__How to complete this task__: What lines below mention the word "picture"? Copy each one.
------------------------------------
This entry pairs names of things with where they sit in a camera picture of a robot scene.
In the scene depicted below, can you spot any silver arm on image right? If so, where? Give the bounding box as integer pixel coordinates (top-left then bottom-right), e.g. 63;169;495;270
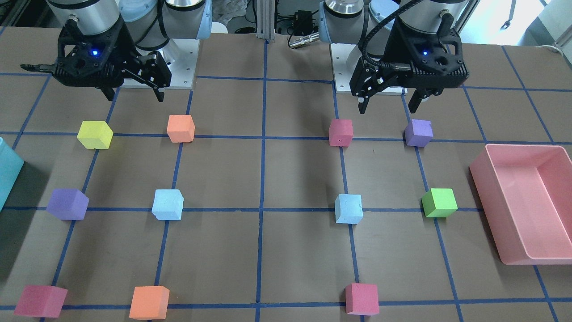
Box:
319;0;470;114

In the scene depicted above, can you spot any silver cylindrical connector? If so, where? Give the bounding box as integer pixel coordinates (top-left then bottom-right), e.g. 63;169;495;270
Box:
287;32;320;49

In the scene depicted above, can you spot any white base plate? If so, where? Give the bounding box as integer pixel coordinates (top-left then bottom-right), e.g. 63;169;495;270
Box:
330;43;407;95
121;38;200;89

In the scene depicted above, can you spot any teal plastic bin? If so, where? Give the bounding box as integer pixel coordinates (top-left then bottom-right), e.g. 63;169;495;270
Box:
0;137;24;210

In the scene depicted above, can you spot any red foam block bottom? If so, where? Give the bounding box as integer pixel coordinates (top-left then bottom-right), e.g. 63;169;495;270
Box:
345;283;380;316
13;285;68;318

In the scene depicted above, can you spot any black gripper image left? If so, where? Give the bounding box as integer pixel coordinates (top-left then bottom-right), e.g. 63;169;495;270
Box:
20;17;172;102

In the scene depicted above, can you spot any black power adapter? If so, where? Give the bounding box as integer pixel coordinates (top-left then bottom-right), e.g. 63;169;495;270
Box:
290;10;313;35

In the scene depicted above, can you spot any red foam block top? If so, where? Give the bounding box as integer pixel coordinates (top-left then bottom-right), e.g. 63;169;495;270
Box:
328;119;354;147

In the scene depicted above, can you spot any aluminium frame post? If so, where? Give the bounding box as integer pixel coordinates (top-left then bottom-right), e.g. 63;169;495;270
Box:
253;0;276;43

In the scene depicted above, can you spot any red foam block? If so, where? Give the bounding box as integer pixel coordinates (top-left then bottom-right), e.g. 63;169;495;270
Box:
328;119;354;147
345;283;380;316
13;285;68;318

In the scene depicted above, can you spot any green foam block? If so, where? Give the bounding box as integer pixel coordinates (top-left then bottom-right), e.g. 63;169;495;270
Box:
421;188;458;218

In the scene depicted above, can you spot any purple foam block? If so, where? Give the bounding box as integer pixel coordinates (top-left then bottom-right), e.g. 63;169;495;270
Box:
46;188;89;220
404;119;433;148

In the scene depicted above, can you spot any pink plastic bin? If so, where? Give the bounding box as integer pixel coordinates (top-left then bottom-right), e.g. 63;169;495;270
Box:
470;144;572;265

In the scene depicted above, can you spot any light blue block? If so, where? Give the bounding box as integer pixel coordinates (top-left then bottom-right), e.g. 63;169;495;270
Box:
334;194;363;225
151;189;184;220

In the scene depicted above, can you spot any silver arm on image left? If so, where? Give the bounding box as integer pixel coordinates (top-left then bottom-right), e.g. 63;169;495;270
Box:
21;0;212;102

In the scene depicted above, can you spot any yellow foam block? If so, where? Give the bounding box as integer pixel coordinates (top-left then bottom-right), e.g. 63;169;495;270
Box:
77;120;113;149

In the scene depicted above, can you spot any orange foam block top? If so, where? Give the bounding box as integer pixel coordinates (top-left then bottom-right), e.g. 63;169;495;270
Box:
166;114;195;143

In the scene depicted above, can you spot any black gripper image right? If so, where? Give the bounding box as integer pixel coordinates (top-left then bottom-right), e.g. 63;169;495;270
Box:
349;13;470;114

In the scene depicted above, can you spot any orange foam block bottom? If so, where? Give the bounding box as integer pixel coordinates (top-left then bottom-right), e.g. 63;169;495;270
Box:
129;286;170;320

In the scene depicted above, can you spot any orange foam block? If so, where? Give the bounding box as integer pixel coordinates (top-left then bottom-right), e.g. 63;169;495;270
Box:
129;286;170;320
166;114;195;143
------------------------------------
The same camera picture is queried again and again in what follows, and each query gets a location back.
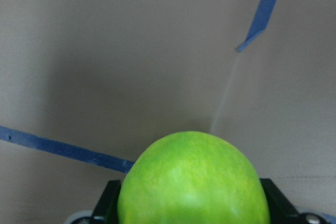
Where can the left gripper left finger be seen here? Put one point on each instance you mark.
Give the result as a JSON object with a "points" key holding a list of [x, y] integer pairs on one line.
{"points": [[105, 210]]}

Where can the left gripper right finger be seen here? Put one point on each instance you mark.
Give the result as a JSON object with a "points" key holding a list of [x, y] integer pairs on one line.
------------------------------------
__Task solution__:
This entry pairs names of things with where they sit in a camera picture of a robot scene.
The same camera picture is queried again and again in what follows, and each query gets a location back.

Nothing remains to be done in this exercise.